World Bank Report Highlights Middle East Economic Challenges
(ABU DHABI, UAE) -- A new report from the World Bank finds that problems like gaps between rich and poor, unemployed youth, and gender inequality persist in the Middle East and North Africa (MENA). Titled Unfinished Business, the report published yesterday evaluates progress toward the 2015 Millennium Development Goals (MDG) that were established in 2000.
Halfway to 2015, out of 84 developing countries included in the report, 45 have met or are near meeting the goal of reducing poverty by 50 percent. The others are nowhere near. "Sub-Saharan African countries continue to lag the farthest behind on the poverty reduction MDGs, despite very rapid growth and impressive reductions in poverty in a number of countries since the mid-1990s," the report stated.
In the Gulf, "per capita incomes vary from around $1000 in Yemen and Djibouti to over $15,000" in the UAE and other oil producing countries, according to the report, and the income inequality has been made worse since 2008 by the global financial crisis.
One solution is suggested in the report: "Greater investment in infrastructure is also essential in order to reduce social and spatial disparities and thereby create equitable growth process and social cohesion." But regional expert Dr.

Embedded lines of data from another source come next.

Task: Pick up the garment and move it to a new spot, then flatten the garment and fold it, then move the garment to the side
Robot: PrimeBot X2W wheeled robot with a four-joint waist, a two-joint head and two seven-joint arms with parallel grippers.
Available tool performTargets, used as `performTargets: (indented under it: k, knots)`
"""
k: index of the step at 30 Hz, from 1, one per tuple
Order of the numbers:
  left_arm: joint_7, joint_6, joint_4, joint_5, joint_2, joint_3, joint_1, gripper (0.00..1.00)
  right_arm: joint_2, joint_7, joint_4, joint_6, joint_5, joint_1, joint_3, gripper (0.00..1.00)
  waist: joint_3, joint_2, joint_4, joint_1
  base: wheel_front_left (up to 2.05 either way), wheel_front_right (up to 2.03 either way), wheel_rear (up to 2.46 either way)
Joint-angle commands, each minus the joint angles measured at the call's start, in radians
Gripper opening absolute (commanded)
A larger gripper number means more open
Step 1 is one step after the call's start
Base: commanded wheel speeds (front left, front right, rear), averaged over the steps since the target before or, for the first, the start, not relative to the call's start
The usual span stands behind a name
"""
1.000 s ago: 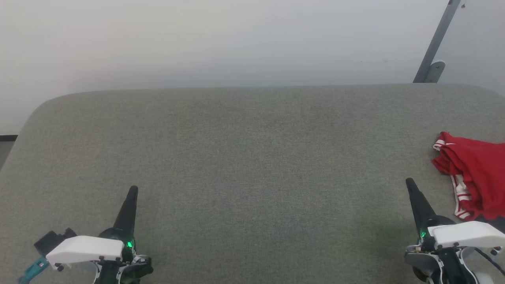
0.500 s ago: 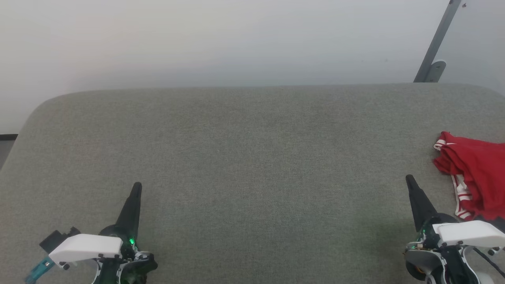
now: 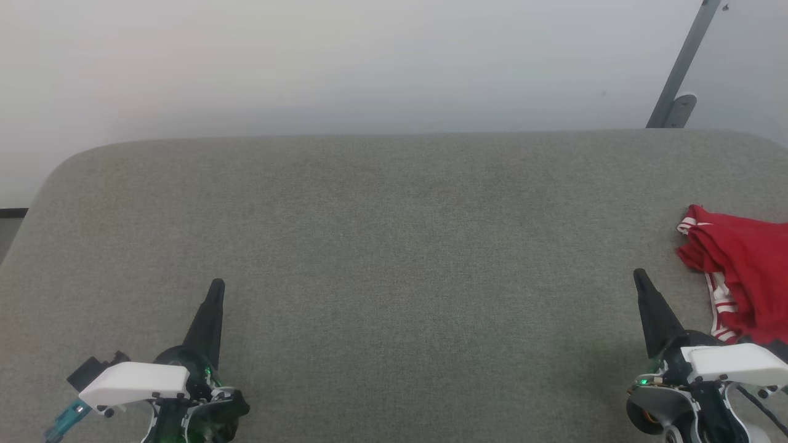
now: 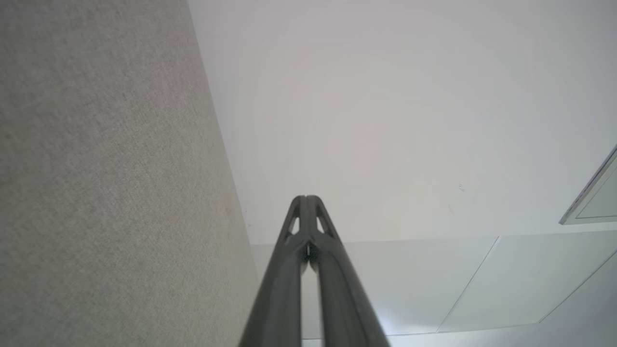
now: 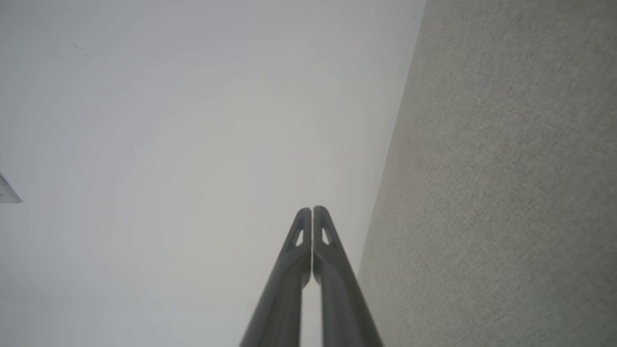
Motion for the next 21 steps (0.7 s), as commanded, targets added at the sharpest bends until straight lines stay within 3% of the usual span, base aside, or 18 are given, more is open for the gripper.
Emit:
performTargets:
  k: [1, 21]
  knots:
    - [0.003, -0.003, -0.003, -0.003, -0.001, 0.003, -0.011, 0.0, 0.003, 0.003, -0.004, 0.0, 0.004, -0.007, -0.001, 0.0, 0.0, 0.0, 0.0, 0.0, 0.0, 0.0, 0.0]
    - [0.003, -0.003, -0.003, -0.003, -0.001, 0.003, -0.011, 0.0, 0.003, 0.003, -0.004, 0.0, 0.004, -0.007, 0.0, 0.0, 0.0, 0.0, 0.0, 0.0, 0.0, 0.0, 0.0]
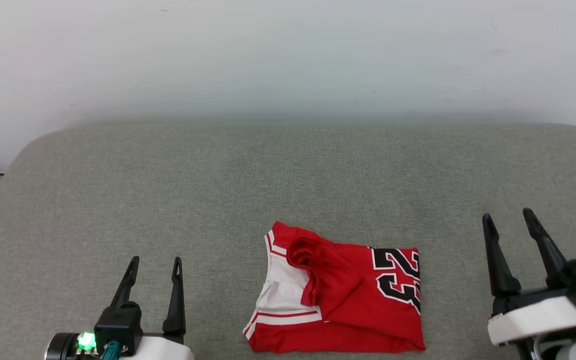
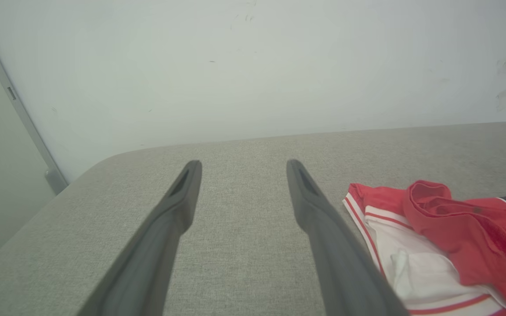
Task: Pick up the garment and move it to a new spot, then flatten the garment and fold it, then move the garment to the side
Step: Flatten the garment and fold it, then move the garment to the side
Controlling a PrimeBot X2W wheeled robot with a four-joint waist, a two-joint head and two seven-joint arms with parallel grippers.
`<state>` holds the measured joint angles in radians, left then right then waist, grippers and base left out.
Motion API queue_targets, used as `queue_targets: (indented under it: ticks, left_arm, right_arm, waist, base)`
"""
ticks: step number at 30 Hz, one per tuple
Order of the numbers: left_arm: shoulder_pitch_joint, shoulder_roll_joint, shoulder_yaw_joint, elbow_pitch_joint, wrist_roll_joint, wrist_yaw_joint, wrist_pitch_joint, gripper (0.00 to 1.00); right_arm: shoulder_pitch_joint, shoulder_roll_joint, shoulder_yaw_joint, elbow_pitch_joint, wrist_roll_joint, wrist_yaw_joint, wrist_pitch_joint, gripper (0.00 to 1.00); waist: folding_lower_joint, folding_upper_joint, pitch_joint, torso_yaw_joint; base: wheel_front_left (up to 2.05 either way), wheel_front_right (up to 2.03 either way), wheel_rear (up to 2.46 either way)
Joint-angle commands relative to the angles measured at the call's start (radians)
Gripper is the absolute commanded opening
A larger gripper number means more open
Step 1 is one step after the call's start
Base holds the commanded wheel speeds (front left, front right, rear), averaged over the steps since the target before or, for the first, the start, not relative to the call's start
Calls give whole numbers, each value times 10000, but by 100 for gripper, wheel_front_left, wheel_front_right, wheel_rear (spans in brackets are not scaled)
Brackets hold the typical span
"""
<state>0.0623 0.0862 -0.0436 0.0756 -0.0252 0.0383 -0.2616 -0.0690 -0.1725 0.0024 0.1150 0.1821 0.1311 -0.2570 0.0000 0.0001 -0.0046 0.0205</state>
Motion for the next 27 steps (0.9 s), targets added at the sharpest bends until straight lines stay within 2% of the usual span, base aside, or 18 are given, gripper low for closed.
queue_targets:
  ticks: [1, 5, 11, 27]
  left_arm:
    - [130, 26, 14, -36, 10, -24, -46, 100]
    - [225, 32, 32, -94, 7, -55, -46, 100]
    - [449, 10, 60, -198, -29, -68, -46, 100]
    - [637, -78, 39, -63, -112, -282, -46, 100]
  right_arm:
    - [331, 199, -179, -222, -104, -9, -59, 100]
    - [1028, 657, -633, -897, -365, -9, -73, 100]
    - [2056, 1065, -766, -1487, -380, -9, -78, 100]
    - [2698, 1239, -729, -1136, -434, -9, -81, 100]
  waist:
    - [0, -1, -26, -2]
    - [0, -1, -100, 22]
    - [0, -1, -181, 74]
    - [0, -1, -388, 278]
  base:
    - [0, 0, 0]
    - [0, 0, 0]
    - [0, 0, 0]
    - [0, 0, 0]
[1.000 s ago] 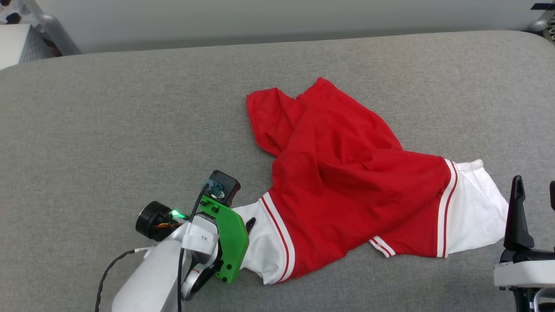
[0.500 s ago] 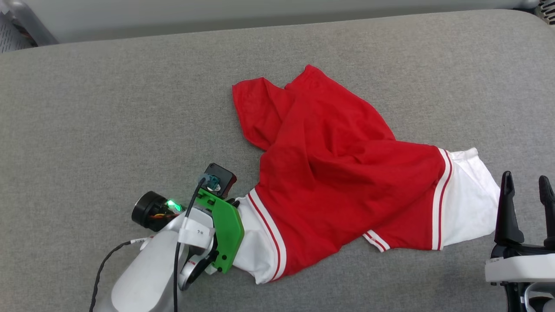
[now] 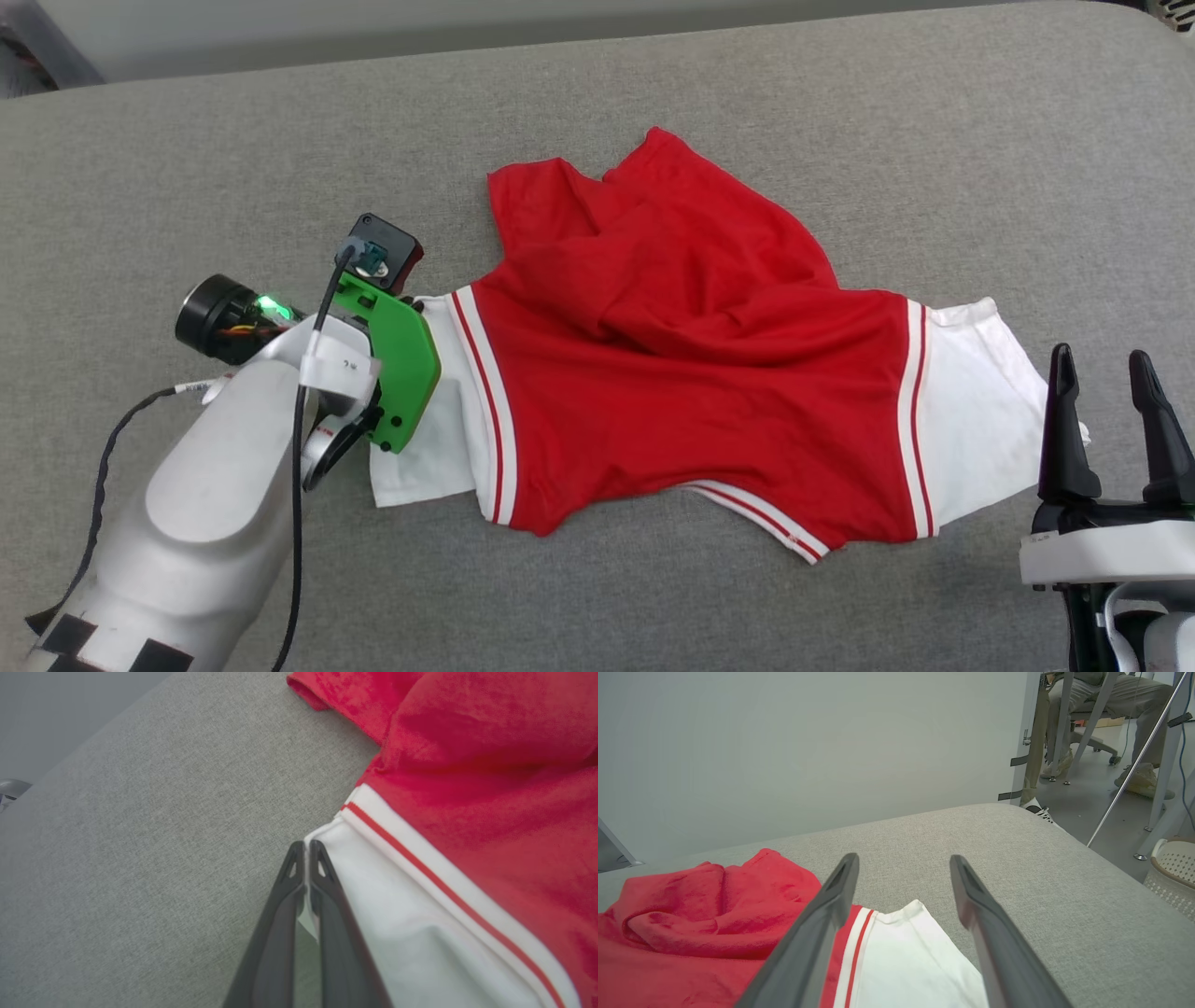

Amjad Hossain, Professor of Economics at Al Ain University, is quoted in today's Gulf News newspaper: "The low income countries in the region should develop their local development agenda that will help them to aggressively pursue growth." He added, "Although the wealthy Gulf states could do more, I'm not so sure if the low income countries could benefit from their support without building capacities."
The World Bank said in the report, "We need to do more, and do it better," and added "The World Bank is using the full range of its financial and knowledge services to help create economic opportunities and improve the living conditions of millions of poor people in middle income and low income countries."